Sunday, May 9, 2010


As I stepped off the ferry onto Rebun Island I found myself in need of two things. The first was liquid, so I bought a bottle of cold green tea from a nearby vending machine. My second requirement was for information. I’d read about a legendary hiking trail that ran 30km along the length of the island.

I walked toward the ferry terminal’s information desk, where sat Mitsuyo, a smartly dressed woman smiling at the Japanese tourists she was helping. Her smile faded though, when she saw me walking toward her.

I don’t often have this effect on women, so I pondered the cause of the fear spreading across her face. I decided it wasn’t me she was afraid of, it was my Caucasian-ness – in particular, the likelihood that I’d speak to her in English. As I approached the desk she bowed and tried to recompose her customer-service-smile, but her widening eyes betrayed obvious concern. Will he speak Japanese? What if he doesn’t??

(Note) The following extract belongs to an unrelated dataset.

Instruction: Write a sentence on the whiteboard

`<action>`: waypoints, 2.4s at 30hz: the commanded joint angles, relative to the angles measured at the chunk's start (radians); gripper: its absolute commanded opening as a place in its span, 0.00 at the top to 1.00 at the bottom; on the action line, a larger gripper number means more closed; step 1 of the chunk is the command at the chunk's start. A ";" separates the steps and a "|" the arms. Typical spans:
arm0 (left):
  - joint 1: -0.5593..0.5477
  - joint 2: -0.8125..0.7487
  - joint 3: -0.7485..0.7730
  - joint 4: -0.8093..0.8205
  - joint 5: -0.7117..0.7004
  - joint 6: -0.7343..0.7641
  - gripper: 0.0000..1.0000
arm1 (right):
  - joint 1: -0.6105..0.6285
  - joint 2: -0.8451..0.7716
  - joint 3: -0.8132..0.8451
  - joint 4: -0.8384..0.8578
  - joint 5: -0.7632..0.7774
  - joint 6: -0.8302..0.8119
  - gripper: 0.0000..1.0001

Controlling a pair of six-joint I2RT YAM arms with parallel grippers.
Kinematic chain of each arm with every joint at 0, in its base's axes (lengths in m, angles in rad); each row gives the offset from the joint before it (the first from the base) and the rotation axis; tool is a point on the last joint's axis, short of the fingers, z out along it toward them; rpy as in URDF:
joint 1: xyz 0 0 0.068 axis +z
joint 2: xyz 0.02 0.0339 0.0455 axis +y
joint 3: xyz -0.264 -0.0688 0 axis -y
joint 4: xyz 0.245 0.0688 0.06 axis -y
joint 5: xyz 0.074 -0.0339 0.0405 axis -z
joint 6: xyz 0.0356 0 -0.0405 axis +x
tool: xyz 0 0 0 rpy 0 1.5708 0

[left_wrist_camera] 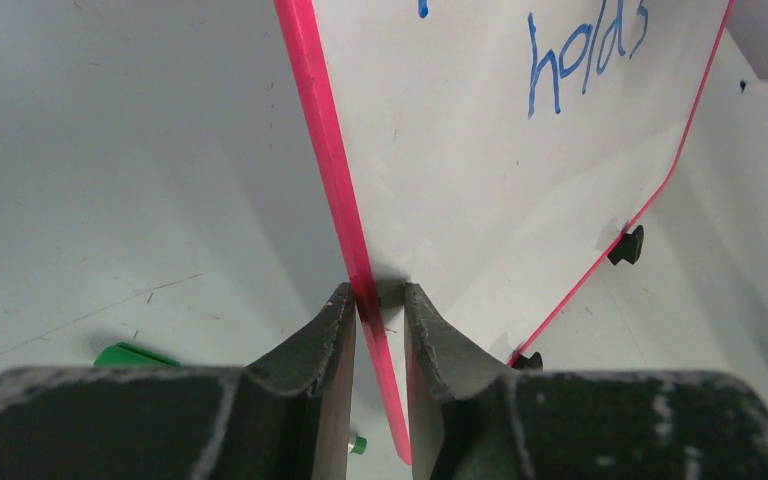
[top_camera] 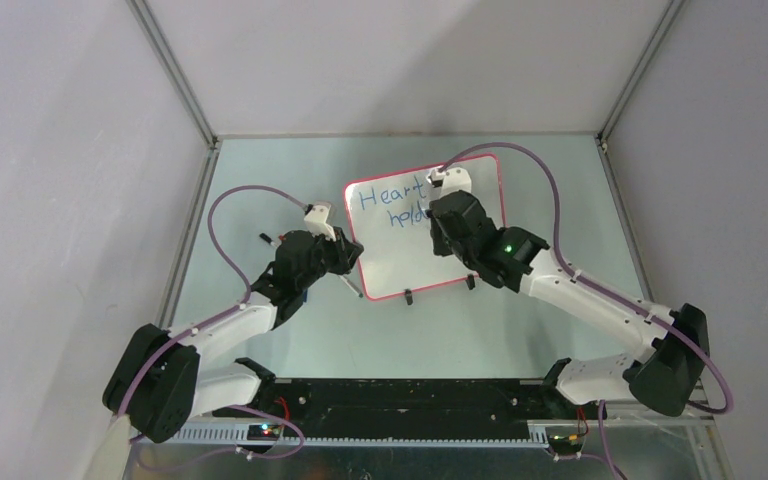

I guess a bit of background is necessary here. As a Canadian, if a person speaks to me in a foreign language I will shrug my shoulders and simply say, “I’m sorry, I don’t understand.” In Japan though, the response to an English question is nearly always some combination of heartfelt concern and wide-eyed terror – usually more of the latter.

Mitsuyo looked at me. Please let him be fluent in my language.

I should have spoken Japanese. I was at least capable of asking the question, if not understanding the whole response. But I didn’t. Call it a mean streak if you like. Fully expecting to incite a panicked response, I fired off my question in my native tongue.

“Hi, I’d like some information on this island’s famous 30-kilometre hike.”

She blinked. I was certain she’d only understood “Hi.”

She looked around for help but she was all alone. Her mind was racing, reaching for those long-forgotten English words jumbled in a little, seldom used pocket of her brain. Could years of subtitled Hollywood movies and vague memories of high school grammar lessons somehow result in a comprehensible sentence? She doubted it and so did I.

“I … I … no … English … speaking,” she said, making a big X with her hands while bowing deeply.

She saw it as a failure, but to me the exchange was a success. I think it’s good to be put in uncomfortable situations once in a while. For me, not understanding most of what was said to me had even become normal – a daily occurrence. Anyway, Mitsuyo’s panic was short lived; her pulse returned to normal when I asked about the hike again, this time in (broken) Japanese. Her response was disheartening, though.

“I’m sorry, we don’t give out information on that hike. It’s too dangerous.”

“A man from my book did it!” I protested.

“Please don’t do the 30-km hike. There are lots of other nice, shorter, safer hikes on this island.”

“Thank you, I understand,” I said, and left the counter, inclined to try anyway. How dangerous could a hike be?